● WORK REQUIRED: Transcribe, verbatim, every line from the start of the entries through the line that contains "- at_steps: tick"; include both boundary lines and omit all others.

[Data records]
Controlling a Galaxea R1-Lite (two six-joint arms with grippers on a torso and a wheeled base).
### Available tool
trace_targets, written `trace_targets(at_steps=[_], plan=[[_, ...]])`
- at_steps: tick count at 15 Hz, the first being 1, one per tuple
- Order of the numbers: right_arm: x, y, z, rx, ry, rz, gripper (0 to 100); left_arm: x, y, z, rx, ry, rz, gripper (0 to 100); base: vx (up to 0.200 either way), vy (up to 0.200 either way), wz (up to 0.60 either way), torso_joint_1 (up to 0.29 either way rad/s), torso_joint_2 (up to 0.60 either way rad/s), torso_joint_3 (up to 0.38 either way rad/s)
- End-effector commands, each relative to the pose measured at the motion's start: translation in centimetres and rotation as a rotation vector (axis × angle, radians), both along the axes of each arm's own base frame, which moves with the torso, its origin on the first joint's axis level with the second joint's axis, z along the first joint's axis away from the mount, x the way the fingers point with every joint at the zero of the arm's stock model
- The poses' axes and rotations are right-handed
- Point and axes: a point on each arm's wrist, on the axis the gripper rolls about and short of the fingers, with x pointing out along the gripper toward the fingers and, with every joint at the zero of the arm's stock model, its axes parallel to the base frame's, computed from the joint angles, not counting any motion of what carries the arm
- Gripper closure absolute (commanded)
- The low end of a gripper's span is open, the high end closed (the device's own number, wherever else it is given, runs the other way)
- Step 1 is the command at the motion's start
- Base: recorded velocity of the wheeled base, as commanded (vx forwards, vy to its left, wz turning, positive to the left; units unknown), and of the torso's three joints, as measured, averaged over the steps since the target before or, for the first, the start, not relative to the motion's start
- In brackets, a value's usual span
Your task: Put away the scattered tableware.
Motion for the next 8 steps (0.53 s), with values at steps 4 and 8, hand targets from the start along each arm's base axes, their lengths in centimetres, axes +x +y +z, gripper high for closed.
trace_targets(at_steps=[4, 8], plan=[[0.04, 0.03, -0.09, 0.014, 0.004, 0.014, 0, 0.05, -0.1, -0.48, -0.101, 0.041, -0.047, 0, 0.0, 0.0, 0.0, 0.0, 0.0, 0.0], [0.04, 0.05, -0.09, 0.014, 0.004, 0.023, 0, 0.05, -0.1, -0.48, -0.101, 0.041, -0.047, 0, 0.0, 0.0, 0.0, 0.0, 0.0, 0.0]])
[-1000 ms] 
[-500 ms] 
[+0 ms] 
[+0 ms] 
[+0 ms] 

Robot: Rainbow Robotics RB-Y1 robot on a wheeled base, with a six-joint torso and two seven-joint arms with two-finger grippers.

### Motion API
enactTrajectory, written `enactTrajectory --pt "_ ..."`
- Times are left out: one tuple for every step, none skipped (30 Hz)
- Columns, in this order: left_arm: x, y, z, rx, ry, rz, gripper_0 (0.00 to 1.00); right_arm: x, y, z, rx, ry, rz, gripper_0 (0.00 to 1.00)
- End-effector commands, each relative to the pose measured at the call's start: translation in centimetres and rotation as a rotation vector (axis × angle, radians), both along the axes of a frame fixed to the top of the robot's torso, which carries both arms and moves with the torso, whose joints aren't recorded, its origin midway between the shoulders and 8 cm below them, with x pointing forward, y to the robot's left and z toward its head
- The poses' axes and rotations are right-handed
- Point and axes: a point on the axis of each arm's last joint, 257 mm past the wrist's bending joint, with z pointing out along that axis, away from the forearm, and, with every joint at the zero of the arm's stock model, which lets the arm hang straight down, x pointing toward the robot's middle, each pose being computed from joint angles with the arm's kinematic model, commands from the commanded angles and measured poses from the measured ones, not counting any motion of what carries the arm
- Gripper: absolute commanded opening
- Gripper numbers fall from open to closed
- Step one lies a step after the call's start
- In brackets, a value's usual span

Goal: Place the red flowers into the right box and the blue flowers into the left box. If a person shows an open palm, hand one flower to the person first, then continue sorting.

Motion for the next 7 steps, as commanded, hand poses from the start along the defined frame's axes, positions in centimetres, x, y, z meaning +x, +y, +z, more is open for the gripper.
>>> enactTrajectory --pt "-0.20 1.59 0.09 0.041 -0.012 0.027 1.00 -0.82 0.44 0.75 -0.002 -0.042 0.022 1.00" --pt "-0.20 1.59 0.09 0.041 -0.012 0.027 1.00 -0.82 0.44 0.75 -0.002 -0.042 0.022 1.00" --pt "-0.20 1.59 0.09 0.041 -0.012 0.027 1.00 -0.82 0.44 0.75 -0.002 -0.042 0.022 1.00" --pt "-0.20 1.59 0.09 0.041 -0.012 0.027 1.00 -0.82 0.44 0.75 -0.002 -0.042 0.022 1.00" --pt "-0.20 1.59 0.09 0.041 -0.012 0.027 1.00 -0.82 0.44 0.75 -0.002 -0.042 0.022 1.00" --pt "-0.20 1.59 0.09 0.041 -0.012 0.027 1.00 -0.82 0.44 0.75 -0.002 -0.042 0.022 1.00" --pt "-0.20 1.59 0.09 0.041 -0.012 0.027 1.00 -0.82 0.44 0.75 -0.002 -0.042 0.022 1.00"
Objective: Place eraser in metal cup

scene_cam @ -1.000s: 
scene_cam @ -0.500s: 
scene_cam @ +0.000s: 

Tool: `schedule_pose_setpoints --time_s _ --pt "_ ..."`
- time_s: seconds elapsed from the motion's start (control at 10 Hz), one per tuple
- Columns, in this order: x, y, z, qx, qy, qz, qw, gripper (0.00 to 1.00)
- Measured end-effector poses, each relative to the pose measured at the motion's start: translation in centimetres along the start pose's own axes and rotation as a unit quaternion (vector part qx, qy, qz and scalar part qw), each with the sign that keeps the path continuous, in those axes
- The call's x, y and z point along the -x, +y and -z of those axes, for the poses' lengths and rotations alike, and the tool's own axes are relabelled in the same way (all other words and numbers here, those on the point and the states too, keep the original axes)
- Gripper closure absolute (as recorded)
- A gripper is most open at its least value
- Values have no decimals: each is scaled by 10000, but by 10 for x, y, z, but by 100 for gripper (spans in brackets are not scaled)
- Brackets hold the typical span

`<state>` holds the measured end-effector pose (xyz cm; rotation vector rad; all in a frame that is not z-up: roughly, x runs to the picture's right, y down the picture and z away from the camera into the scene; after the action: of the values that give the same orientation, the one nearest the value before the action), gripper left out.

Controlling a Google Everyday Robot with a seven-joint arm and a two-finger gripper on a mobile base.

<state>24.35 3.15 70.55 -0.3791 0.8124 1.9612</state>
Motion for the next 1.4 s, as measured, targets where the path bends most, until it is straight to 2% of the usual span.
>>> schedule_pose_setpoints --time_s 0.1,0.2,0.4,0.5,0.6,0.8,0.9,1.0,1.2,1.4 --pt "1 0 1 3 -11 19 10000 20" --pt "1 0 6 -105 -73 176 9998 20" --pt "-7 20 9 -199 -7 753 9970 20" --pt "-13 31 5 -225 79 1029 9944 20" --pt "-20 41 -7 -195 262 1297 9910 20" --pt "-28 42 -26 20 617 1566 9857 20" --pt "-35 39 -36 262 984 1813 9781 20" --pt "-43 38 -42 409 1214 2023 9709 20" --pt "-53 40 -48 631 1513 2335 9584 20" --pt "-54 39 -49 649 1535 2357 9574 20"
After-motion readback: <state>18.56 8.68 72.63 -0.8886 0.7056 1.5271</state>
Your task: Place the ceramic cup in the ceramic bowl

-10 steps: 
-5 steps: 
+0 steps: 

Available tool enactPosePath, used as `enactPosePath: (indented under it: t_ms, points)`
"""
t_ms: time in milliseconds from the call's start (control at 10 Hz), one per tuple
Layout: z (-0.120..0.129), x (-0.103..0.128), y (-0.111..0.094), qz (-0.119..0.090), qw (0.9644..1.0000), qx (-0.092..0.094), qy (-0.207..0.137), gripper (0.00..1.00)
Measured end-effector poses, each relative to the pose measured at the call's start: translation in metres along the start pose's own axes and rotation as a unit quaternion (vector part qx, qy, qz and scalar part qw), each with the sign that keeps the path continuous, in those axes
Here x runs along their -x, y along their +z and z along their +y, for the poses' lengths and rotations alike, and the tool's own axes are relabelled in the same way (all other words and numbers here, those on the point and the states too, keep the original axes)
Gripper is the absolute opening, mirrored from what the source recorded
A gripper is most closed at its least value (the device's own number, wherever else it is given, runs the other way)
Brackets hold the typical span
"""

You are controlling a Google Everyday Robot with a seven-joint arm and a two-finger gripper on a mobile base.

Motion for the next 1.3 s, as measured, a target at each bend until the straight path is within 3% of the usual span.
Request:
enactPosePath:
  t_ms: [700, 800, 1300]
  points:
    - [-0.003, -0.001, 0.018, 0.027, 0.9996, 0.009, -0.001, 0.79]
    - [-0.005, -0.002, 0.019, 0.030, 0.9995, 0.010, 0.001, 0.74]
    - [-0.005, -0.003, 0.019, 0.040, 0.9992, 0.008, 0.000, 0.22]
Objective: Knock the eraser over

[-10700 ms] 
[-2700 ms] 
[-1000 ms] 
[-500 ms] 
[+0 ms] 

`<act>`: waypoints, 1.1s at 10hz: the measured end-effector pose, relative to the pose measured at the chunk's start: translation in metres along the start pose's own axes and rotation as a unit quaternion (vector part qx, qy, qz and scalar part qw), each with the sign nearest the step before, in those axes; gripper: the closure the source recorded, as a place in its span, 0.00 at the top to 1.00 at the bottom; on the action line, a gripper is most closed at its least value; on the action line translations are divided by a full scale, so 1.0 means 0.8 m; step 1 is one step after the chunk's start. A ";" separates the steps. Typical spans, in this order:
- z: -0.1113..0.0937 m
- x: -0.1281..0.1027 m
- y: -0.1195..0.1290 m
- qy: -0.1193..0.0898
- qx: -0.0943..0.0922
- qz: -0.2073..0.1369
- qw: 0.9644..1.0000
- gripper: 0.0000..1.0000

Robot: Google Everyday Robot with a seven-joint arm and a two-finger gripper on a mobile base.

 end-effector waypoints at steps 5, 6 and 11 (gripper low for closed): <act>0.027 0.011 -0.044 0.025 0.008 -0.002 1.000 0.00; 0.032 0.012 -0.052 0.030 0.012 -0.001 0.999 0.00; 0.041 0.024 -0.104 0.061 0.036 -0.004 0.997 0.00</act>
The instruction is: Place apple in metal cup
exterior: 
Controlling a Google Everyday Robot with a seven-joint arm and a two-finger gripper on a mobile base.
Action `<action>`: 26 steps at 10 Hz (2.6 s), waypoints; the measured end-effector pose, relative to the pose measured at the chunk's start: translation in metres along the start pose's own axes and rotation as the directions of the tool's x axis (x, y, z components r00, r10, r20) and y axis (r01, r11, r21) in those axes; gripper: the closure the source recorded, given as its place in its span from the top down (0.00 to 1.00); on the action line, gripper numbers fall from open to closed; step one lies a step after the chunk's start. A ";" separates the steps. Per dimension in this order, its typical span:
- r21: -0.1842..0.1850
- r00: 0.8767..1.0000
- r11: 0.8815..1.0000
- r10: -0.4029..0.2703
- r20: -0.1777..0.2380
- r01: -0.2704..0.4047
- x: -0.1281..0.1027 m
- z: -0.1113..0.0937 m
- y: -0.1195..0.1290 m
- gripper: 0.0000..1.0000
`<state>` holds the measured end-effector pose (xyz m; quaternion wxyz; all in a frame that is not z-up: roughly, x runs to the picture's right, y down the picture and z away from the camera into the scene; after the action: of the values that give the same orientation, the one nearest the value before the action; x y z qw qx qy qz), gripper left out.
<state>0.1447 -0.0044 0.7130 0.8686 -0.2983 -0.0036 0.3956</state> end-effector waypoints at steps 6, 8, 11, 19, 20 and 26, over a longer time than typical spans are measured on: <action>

● REPLY:
Controlling a Galaxea R1-Lite (two six-joint arms with grippers on a torso and a wheeled base).
### Available tool
trace_targets, written `trace_targets(at_steps=[_], plan=[[_, ...]])`
- at_steps: tick count at 15 Hz, the first being 1, one per tuple

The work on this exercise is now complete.